The Swiss, who at the age of 27 can win many more grand slam titles, also has a speed of thought and deftness of footwork that combine to give him a decisive advantage on court and can make his victories look easy.

While others rely on instinct or muscle memory to make their shots in moments of white hot pressure, Federer can delay the moment when he must commit to a shot until impossibly late.

We saw it at Wimbledon in a semifinal performance against Tommy Haas that exposed an extraordinary gulf in class and while the final will be remembered as a slugfest more than anything there were glimpses of it there too.

Victory on Sunday took him out on his own ahead of Pete Sampras in the list of all-time grand slam title winners and the American was happy to describe as the game's greatest ever.

"In my book Federer is the greatest," Sampras said, adding: "The guy is a legend. He's an icon. He's a credit to the game."

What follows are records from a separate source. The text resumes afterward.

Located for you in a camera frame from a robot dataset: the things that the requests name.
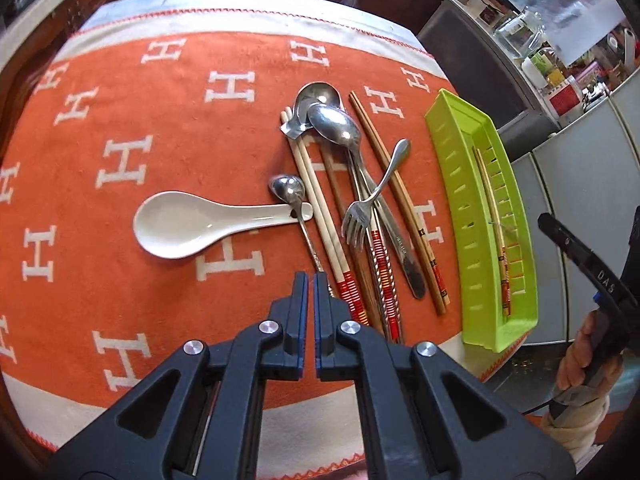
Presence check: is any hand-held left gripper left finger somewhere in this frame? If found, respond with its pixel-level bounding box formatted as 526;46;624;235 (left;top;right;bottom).
50;271;309;480

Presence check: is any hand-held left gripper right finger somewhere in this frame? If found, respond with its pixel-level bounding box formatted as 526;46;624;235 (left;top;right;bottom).
314;273;576;480

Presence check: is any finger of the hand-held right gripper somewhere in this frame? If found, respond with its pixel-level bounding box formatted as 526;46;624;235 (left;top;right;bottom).
538;211;627;307

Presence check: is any metal chopstick with striped end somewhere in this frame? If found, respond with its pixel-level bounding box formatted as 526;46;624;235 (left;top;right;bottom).
352;150;405;346
347;150;396;343

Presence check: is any light chopstick with red bands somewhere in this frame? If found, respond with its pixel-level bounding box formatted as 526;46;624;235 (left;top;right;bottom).
284;106;372;328
279;112;363;326

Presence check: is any brown wooden chopstick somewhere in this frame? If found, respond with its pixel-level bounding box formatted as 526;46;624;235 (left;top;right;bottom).
354;90;451;308
348;91;443;317

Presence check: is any small metal spoon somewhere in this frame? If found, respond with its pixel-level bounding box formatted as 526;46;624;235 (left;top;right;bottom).
269;175;336;298

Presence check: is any dark wooden chopstick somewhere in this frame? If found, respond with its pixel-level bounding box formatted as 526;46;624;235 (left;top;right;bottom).
317;142;386;336

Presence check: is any green plastic tray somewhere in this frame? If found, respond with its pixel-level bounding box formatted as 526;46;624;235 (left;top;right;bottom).
424;88;540;353

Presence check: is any white ceramic spoon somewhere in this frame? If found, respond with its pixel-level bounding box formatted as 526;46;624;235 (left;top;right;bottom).
132;191;315;260

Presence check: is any metal fork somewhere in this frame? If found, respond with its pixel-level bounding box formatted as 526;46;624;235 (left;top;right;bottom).
341;138;412;251

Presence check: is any oval metal spoon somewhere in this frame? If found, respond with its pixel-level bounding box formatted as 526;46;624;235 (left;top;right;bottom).
306;102;427;300

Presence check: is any large metal soup spoon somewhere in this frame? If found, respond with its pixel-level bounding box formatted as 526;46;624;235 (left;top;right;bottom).
279;81;346;140

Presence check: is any person's right forearm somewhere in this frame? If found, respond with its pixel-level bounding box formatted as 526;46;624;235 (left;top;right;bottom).
542;395;613;480

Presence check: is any person's right hand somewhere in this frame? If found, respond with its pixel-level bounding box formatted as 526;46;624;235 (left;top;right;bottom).
556;320;598;393

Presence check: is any grey refrigerator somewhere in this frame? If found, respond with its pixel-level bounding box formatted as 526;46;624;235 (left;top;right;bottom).
510;67;640;346

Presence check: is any tan chopstick with red bands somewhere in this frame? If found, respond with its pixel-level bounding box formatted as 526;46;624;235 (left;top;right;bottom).
471;146;513;318

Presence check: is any red label jar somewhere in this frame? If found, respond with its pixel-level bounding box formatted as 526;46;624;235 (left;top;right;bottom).
547;75;583;121

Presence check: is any grey kitchen countertop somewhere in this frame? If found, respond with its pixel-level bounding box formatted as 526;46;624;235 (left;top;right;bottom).
370;0;568;128

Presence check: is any orange printed blanket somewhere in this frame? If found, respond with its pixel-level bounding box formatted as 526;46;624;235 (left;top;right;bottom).
0;0;526;466

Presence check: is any glass pitcher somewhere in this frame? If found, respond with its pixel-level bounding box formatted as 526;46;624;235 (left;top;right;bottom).
495;7;546;58

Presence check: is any grey frosted-door cabinet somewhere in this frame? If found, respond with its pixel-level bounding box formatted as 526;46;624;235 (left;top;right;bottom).
417;5;558;146

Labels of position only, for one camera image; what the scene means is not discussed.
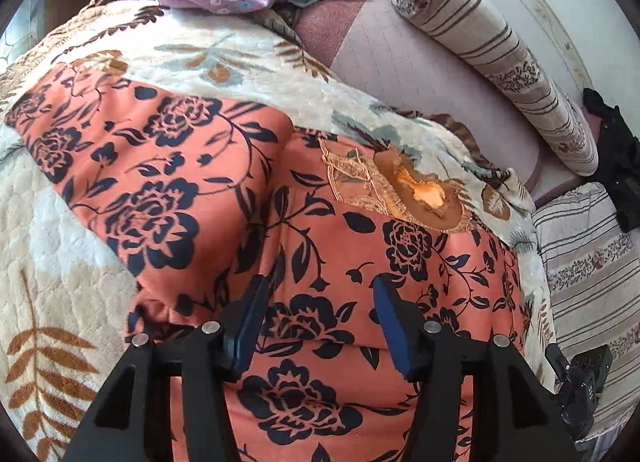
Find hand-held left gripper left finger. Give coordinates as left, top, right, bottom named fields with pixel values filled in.
left=62, top=274, right=273, bottom=462

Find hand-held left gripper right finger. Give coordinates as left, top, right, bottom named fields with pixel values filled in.
left=372, top=274, right=583, bottom=462

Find orange floral garment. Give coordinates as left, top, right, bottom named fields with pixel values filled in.
left=4, top=62, right=538, bottom=462

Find striped floral pillow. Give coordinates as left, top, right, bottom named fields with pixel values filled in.
left=532, top=182, right=640, bottom=462

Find black device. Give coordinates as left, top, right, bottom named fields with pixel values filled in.
left=582, top=88, right=640, bottom=233

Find cream leaf-print blanket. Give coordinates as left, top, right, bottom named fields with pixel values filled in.
left=0, top=0, right=556, bottom=462

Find pink mattress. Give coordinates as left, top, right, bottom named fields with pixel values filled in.
left=292, top=0, right=591, bottom=203

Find striped bolster pillow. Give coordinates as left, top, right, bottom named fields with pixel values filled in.
left=390, top=0, right=600, bottom=177

The contrast with 'Pistol Pete' is a revealing one.
While the American always seemed to strive for perfection -- the serve that would whistle past his opponent and never be seen again, the unplayable volley from close at the net -- Federer's quest has always been as much about flair and finesse.

Federer will work the angles as well as belt the cover off the ball, and by occasionally playing his way into trouble he will invent shots that others could never have dreamed of, let alone played -- and all while staying remarkably unruffled.

Major Milestones

Federer won his first major title at the age of 21 in 2003 at Wimbledon. His Wimbledon tally now stands at six, and he has won five successive US Opens, the Australian Open three times and got the French Open for the first time this year.

The raw numbers speak for themselves, and may never be bettered, but the stats alone cannot do him justice as a player. 

Of former greats, Rod Laver is held up as someone who might be considered his equal. The Australian won 11 majors, including two calendar slams, and that number might have been significantly higher had he not turned professional and ruled himself out of the grand slams for several years.

Yet what-ifs in sport can never count for as much as achievements etched in silverware. Laver, now 70, resists the comparison, saying Federer's status as the greatest of his own era is enough, yet he speaks with obvious admiration when describing the Swiss in action.

With Federer, it's about panache as much as the pursuit of perfection and that combination is what makes him great.